▶ [COLLECTED MATERIAL]:
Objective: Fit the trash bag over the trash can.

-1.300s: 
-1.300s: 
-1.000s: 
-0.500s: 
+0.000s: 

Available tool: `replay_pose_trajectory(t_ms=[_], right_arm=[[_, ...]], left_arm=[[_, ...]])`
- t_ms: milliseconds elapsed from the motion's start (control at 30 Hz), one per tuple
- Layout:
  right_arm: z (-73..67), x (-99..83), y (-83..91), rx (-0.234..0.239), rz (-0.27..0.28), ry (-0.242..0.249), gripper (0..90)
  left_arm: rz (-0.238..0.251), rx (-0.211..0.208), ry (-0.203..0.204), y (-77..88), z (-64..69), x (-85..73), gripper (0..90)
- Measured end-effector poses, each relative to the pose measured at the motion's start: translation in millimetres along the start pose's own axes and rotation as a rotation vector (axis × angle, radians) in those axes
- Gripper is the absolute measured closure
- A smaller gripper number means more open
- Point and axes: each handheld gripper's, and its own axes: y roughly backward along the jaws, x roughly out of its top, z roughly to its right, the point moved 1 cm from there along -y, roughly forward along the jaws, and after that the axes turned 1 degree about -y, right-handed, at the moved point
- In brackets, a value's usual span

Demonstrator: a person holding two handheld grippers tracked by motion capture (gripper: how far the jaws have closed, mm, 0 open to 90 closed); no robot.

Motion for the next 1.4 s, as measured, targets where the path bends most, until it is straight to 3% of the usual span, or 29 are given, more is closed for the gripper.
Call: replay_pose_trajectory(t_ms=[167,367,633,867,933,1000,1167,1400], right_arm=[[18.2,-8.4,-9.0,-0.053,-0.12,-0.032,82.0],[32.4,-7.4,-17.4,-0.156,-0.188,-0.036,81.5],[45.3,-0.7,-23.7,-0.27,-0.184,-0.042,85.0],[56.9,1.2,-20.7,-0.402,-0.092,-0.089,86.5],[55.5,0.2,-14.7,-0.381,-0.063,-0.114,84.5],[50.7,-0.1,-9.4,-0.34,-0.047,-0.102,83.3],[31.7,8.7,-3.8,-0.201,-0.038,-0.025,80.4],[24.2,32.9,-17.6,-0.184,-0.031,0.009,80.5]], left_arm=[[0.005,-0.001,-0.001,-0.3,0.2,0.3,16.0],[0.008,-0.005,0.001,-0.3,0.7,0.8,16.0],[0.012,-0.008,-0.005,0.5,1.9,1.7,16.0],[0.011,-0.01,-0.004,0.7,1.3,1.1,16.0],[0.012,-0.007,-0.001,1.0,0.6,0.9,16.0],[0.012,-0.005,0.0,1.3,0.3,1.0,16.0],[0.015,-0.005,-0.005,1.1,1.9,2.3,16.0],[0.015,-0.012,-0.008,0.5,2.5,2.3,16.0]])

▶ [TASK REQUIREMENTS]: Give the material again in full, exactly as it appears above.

▶ [EXERCISE SOLUTION]:
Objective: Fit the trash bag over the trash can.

-1.300s: 
-1.300s: 
-1.000s: 
-0.500s: 
+0.000s: 

Available tool: `replay_pose_trajectory(t_ms=[_], right_arm=[[_, ...]], left_arm=[[_, ...]])`
- t_ms: milliseconds elapsed from the motion's start (control at 30 Hz), one per tuple
- Layout:
  right_arm: z (-73..67), x (-99..83), y (-83..91), rx (-0.234..0.239), rz (-0.27..0.28), ry (-0.242..0.249), gripper (0..90)
  left_arm: rz (-0.238..0.251), rx (-0.211..0.208), ry (-0.203..0.204), y (-77..88), z (-64..69), x (-85..73), gripper (0..90)
- Measured end-effector poses, each relative to the pose measured at the motion's start: translation in millimetres along the start pose's own axes and rotation as a rotation vector (axis × angle, radians) in those axes
- Gripper is the absolute measured closure
- A smaller gripper number means more open
- Point and axes: each handheld gripper's, and its own axes: y roughly backward along the jaws, x roughly out of its top, z roughly to its right, the point moved 1 cm from there along -y, roughly forward along the jaws, and after that the axes turned 1 degree about -y, right-handed, at the moved point
- In brackets, a value's usual span

Demonstrator: a person holding two handheld grippers tracked by motion capture (gripper: how far the jaws have closed, mm, 0 open to 90 closed); no robot.

Motion for the next 1.4 s, as measured, targets where the path bends most, until it is straight to 3% of the usual span, or 29 are given, more is closed for the gripper.
Call: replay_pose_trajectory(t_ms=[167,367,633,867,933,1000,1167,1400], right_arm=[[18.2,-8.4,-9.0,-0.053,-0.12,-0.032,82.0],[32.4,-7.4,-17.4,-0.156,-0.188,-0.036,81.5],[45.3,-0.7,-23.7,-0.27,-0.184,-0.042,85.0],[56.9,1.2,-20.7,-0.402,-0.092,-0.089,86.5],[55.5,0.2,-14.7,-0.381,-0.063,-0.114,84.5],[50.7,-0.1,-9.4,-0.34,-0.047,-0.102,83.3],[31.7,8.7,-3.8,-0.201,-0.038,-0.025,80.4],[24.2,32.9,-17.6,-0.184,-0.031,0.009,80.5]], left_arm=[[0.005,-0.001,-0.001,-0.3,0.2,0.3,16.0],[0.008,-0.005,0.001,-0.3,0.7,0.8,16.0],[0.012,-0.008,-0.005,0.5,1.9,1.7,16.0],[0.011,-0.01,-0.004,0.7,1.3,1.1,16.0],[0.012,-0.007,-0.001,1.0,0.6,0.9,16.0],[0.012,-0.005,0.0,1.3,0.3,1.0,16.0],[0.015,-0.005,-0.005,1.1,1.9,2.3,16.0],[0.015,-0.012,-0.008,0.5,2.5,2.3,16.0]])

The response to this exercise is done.